#### Work to complete:
Please copy out every line of the data word for word.

#### Data below:
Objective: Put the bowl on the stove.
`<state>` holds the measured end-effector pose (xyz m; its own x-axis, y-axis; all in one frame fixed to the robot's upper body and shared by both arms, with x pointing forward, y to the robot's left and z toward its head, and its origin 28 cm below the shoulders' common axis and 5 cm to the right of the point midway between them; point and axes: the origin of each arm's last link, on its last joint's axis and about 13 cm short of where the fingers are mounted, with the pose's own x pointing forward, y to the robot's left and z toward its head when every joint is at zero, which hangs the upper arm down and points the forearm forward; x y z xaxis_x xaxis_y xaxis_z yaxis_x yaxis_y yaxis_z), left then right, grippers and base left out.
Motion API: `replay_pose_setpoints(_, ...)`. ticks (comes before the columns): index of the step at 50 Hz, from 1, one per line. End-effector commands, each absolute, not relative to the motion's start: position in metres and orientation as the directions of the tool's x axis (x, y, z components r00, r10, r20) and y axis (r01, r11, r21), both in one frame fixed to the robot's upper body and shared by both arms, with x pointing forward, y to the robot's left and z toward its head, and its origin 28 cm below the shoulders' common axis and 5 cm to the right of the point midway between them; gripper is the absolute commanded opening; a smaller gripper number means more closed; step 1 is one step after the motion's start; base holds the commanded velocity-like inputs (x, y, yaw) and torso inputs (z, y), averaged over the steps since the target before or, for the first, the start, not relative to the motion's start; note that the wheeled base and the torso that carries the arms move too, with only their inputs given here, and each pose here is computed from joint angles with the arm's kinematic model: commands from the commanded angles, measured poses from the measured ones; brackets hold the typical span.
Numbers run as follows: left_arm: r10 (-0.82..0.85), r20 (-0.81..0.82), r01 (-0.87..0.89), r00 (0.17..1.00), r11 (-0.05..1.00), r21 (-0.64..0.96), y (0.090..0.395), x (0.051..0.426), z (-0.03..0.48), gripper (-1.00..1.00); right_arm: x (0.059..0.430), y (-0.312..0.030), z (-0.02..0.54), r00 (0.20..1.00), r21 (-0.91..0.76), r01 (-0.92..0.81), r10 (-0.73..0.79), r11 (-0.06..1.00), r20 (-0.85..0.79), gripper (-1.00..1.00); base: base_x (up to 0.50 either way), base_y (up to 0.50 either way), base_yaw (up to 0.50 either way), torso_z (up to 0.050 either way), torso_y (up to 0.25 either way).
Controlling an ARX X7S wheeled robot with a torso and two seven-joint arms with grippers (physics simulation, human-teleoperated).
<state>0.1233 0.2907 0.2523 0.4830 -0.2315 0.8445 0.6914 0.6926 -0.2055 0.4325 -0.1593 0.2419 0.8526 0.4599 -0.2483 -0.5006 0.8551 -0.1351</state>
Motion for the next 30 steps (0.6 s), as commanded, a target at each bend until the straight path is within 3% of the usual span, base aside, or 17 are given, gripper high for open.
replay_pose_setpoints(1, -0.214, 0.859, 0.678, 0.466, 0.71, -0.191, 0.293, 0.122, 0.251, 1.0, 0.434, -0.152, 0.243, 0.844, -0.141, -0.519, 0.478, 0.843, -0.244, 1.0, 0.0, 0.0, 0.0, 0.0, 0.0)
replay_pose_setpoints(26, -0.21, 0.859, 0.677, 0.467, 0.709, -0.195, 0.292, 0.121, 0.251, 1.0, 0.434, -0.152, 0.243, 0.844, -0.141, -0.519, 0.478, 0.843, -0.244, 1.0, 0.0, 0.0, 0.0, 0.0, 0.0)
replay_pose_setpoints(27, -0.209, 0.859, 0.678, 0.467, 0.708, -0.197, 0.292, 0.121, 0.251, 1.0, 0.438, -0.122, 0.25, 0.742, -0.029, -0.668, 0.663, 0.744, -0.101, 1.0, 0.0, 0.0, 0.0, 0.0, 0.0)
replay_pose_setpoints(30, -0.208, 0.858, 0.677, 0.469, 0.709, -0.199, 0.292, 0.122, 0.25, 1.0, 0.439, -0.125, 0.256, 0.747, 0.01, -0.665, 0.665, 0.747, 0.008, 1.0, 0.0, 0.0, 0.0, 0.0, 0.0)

#### Your response:
Objective: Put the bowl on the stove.
`<state>` holds the measured end-effector pose (xyz m; its own x-axis, y-axis; all in one frame fixed to the robot's upper body and shared by both arms, with x pointing forward, y to the robot's left and z toward its head, and its origin 28 cm below the shoulders' common axis and 5 cm to the right of the point midway between them; point and axes: the origin of each arm's last link, on its last joint's axis and about 13 cm short of where the fingers are mounted, with the pose's own x pointing forward, y to the robot's left and z toward its head when every joint is at zero, which hangs the upper arm down and points the forearm forward; x y z xaxis_x xaxis_y xaxis_z yaxis_x yaxis_y yaxis_z), left then right, grippers and base left out.
Motion API: `replay_pose_setpoints(_, ...)`. ticks (comes before the columns): index of the step at 50 Hz, from 1, one per line. End-effector commands, each absolute, not relative to the motion's start: position in metres and orientation as the directions of the tool's x axis (x, y, z components r00, r10, r20) and y axis (r01, r11, r21), both in one frame fixed to the robot's upper body and shared by both arms, with x pointing forward, y to the robot's left and z toward its head, and its origin 28 cm below the shoulders' common axis and 5 cm to the right of the point midway between them; gripper is the absolute commanded opening; a smaller gripper number means more closed; step 1 is one step after the motion's start; base holds the commanded velocity-like inputs (x, y, yaw) and torso inputs (z, y), averaged over the steps since the target before or, for the first, the start, not relative to the motion's start; note that the wheeled base and the torso that carries the arms move too, with only their inputs given here, and each pose here is computed from joint angles with the arm's kinematic model: commands from the commanded angles, measured poses from the measured ones; brackets hold the typical span.
Numbers run as follows: left_arm: r10 (-0.82..0.85), r20 (-0.81..0.82), r01 (-0.87..0.89), r00 (0.17..1.00), r11 (-0.05..1.00), r21 (-0.64..0.96), y (0.090..0.395), x (0.051..0.426), z (-0.03..0.48), gripper (-1.00..1.00); right_arm: x (0.059..0.430), y (-0.312..0.030), z (-0.02..0.54), r00 (0.20..1.00), r21 (-0.91..0.76), r01 (-0.92..0.81), r10 (-0.73..0.79), r11 (-0.06..1.00), r20 (-0.85..0.79), gripper (-1.00..1.00); base: base_x (up to 0.50 either way), base_y (up to 0.50 either way), base_yaw (up to 0.50 either way), torso_z (up to 0.050 either way), torso_y (up to 0.25 either way).
Controlling an ARX X7S wheeled robot with a torso and two seven-joint arms with grippers (physics simulation, human-teleoperated).
<state>0.1233 0.2907 0.2523 0.4830 -0.2315 0.8445 0.6914 0.6926 -0.2055 0.4325 -0.1593 0.2419 0.8526 0.4599 -0.2483 -0.5006 0.8551 -0.1351</state>
Motion for the next 30 steps (0.6 s), as commanded, a target at each bend until the straight path is within 3% of the usual span, base aside, or 17 are given, gripper high for open.
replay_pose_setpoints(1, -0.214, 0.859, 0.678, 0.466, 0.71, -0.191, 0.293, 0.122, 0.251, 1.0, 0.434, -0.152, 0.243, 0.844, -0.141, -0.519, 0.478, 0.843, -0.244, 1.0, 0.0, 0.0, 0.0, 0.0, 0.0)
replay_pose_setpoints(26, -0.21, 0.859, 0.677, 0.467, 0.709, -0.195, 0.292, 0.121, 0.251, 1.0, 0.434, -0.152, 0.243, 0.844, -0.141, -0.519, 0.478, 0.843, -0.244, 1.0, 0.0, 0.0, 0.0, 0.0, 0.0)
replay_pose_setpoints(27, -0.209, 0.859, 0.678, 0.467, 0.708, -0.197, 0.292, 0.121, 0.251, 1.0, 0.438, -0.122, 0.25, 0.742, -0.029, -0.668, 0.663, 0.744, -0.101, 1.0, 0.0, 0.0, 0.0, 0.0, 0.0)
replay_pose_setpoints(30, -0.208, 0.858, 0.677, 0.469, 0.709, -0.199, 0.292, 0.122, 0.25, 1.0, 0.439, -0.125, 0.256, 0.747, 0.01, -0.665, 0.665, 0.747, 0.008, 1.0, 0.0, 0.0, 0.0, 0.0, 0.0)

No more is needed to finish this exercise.